= Beginning of Section =
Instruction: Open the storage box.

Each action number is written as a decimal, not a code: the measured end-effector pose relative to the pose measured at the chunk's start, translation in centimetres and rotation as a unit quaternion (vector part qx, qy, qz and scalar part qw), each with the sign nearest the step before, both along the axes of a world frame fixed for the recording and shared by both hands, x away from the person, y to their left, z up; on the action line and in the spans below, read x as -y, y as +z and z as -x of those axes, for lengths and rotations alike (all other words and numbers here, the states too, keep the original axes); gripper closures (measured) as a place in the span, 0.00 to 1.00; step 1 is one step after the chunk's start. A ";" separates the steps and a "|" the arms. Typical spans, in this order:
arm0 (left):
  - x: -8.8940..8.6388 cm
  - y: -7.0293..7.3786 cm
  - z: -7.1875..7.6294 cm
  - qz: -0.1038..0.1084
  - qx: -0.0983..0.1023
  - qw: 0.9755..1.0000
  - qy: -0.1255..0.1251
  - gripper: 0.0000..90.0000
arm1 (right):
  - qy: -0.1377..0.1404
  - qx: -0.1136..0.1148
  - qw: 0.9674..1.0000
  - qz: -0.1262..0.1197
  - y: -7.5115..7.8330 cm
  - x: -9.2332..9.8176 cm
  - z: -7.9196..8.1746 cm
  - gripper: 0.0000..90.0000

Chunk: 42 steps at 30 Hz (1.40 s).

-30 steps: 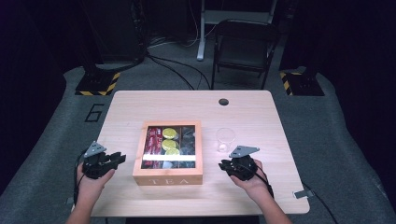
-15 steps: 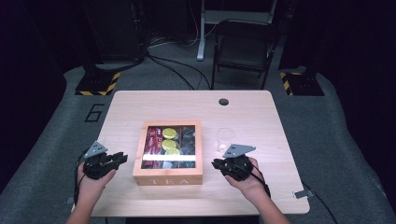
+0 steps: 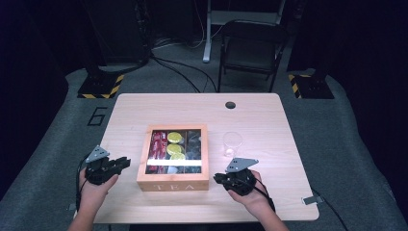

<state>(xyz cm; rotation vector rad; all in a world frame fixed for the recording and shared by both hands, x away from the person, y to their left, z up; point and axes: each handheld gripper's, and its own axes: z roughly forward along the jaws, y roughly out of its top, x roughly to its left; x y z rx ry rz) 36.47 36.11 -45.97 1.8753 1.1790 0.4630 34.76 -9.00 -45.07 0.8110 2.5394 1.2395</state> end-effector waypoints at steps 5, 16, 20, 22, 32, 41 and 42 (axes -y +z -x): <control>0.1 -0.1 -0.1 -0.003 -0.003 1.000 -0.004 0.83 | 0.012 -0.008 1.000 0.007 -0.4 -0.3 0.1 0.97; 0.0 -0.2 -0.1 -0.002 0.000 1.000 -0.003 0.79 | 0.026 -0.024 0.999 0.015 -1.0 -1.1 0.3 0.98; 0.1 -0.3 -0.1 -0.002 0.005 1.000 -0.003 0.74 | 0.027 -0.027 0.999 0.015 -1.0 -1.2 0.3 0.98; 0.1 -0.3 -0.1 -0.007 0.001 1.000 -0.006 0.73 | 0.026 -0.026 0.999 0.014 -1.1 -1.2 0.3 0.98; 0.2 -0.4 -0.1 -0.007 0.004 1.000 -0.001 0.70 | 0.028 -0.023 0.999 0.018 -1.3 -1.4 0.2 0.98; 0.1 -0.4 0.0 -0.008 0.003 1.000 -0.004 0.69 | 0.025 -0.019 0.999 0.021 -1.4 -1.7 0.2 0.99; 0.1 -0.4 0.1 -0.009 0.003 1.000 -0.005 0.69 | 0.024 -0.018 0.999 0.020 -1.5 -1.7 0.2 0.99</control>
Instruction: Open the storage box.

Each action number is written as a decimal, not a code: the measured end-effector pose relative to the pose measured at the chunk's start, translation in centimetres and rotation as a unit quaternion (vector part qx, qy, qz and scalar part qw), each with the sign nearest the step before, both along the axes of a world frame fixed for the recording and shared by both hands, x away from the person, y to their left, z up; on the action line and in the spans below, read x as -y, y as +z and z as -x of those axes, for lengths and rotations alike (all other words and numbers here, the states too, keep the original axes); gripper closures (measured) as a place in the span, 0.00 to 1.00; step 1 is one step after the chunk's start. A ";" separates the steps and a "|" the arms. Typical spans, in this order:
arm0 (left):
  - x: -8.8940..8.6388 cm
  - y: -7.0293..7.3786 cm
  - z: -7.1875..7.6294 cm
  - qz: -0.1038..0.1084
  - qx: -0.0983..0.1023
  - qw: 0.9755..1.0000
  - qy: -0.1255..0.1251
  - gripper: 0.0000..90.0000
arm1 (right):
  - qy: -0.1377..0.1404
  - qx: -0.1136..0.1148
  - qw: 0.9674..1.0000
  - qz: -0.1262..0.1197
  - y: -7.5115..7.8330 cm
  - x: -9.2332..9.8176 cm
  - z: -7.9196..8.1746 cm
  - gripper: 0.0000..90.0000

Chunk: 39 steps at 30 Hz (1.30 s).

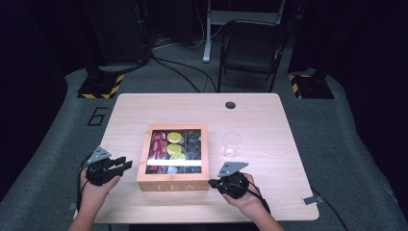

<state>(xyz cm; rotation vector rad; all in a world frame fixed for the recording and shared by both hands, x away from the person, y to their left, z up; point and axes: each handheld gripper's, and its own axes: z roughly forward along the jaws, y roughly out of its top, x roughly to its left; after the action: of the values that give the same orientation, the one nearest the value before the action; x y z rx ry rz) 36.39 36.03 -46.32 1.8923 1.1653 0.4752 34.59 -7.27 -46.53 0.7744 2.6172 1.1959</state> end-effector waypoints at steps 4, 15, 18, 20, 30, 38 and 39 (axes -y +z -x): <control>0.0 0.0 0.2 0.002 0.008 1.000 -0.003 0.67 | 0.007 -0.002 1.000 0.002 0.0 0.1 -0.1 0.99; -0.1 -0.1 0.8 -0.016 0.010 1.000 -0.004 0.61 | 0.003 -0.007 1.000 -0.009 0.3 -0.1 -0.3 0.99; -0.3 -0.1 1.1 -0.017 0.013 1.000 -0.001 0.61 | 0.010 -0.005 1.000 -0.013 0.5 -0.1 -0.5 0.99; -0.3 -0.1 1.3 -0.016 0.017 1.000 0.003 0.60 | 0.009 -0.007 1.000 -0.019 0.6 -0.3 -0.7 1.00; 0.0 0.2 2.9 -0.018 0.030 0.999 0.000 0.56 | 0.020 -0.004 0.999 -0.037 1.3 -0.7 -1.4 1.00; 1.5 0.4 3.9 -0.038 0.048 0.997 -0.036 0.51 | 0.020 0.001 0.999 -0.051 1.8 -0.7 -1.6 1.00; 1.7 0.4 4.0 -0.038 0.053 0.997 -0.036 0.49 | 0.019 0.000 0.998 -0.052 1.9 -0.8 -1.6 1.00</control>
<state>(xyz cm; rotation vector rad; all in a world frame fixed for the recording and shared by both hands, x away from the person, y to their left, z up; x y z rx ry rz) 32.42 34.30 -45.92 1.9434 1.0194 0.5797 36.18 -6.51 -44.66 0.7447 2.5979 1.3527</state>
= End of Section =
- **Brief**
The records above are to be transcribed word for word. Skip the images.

- **Exercise solution**
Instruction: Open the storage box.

Each action number is written as a decimal, not a code: the measured end-effector pose relative to the pose measured at the chunk's start, translation in centimetres and rotation as a unit quaternion (vector part qx, qy, qz and scalar part qw), each with the sign nearest the step before, both along the axes of a world frame fixed for the recording and shared by both hands, x away from the person, y to their left, z up; on the action line and in the spans below, read x as -y, y as +z and z as -x of those axes, for lengths and rotations alike (all other words and numbers here, the states too, keep the original axes); gripper closures (measured) as a place in the span, 0.00 to 1.00; step 1 is one step after the chunk's start. A ";" separates the steps and a "|" the arms. Typical spans, in this order:
arm0 (left):
  - x: -8.8940..8.6388 cm
  - y: -7.0293..7.3786 cm
  - z: -7.1875..7.6294 cm
  - qz: -0.1038..0.1084
  - qx: -0.0983..0.1023
  - qw: 0.9755..1.0000
  - qy: -0.1255..0.1251
  - gripper: 0.0000..90.0000
arm1 (right):
  - qy: -0.1377..0.1404
  - qx: -0.1136..0.1148
  - qw: 0.9674..1.0000
  - qz: -0.1262..0.1197
  - y: -7.5115..7.8330 cm
  - x: -9.2332..9.8176 cm
  - z: -7.9196..8.1746 cm
  - gripper: 0.0000..90.0000

Chunk: 42 steps at 30 Hz (1.40 s).

-30 steps: 
-15 steps: 
+0 steps: 

<state>(xyz cm; rotation vector rad; all in a world frame fixed for the recording and shared by both hands, x away from the person, y to their left, z up; point and axes: each handheld gripper's, and its own axes: z roughly forward along the jaws, y roughly out of its top, x roughly to its left; x y z rx ry rz) 36.47 36.11 -45.97 1.8753 1.1790 0.4630 34.76 -9.00 -45.07 0.8110 2.5394 1.2395</state> end-effector waypoints at steps 5, 16, 20, 22, 32, 41 and 42 (axes -y +z -x): <control>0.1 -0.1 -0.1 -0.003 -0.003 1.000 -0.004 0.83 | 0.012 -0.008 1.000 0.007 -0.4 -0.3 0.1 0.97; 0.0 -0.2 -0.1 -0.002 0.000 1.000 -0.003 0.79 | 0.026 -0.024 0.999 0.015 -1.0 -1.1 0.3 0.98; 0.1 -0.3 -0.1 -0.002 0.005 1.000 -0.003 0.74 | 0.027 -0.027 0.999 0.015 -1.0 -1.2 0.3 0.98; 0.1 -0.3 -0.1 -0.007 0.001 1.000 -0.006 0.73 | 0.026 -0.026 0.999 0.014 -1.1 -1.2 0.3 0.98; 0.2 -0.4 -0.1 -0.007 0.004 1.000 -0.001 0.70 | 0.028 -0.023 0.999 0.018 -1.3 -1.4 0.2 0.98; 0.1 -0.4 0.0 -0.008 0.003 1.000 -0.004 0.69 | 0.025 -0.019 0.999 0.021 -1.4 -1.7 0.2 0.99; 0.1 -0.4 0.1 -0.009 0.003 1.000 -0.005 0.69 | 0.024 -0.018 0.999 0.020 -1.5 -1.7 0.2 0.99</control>
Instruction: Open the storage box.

Each action number is written as a decimal, not a code: the measured end-effector pose relative to the pose measured at the chunk's start, translation in centimetres and rotation as a unit quaternion (vector part qx, qy, qz and scalar part qw), each with the sign nearest the step before, both along the axes of a world frame fixed for the recording and shared by both hands, x away from the person, y to their left, z up; on the action line and in the spans below, read x as -y, y as +z and z as -x of those axes, for lengths and rotations alike (all other words and numbers here, the states too, keep the original axes); gripper closures (measured) as a place in the span, 0.00 to 1.00; step 1 is one step after the chunk's start. A ";" separates the steps and a "|" the arms. Typical spans, in this order:
arm0 (left):
  - x: -8.8940..8.6388 cm
  - y: -7.0293..7.3786 cm
  - z: -7.1875..7.6294 cm
  - qz: -0.1038..0.1084
  - qx: -0.0983..0.1023
  - qw: 0.9755..1.0000
  - qy: -0.1255..0.1251
  - gripper: 0.0000..90.0000
arm1 (right):
  - qy: -0.1377..0.1404
  - qx: -0.1136..0.1148
  - qw: 0.9674..1.0000
  - qz: -0.1262..0.1197
  - y: -7.5115..7.8330 cm
  - x: -9.2332..9.8176 cm
  - z: -7.9196..8.1746 cm
  - gripper: 0.0000..90.0000

Chunk: 39 steps at 30 Hz (1.30 s).


<state>(xyz cm; rotation vector rad; all in a world frame fixed for the recording and shared by both hands, x away from the person, y to their left, z up; point and axes: each handheld gripper's, and its own axes: z roughly forward along the jaws, y roughly out of its top, x roughly to its left; after the action: of the values that give the same orientation, the one nearest the value before the action; x y z rx ry rz) 36.39 36.03 -46.32 1.8923 1.1653 0.4752 34.59 -7.27 -46.53 0.7744 2.6172 1.1959</state> end-effector waypoints at steps 4, 15, 18, 20, 30, 38 and 39 (axes -y +z -x): <control>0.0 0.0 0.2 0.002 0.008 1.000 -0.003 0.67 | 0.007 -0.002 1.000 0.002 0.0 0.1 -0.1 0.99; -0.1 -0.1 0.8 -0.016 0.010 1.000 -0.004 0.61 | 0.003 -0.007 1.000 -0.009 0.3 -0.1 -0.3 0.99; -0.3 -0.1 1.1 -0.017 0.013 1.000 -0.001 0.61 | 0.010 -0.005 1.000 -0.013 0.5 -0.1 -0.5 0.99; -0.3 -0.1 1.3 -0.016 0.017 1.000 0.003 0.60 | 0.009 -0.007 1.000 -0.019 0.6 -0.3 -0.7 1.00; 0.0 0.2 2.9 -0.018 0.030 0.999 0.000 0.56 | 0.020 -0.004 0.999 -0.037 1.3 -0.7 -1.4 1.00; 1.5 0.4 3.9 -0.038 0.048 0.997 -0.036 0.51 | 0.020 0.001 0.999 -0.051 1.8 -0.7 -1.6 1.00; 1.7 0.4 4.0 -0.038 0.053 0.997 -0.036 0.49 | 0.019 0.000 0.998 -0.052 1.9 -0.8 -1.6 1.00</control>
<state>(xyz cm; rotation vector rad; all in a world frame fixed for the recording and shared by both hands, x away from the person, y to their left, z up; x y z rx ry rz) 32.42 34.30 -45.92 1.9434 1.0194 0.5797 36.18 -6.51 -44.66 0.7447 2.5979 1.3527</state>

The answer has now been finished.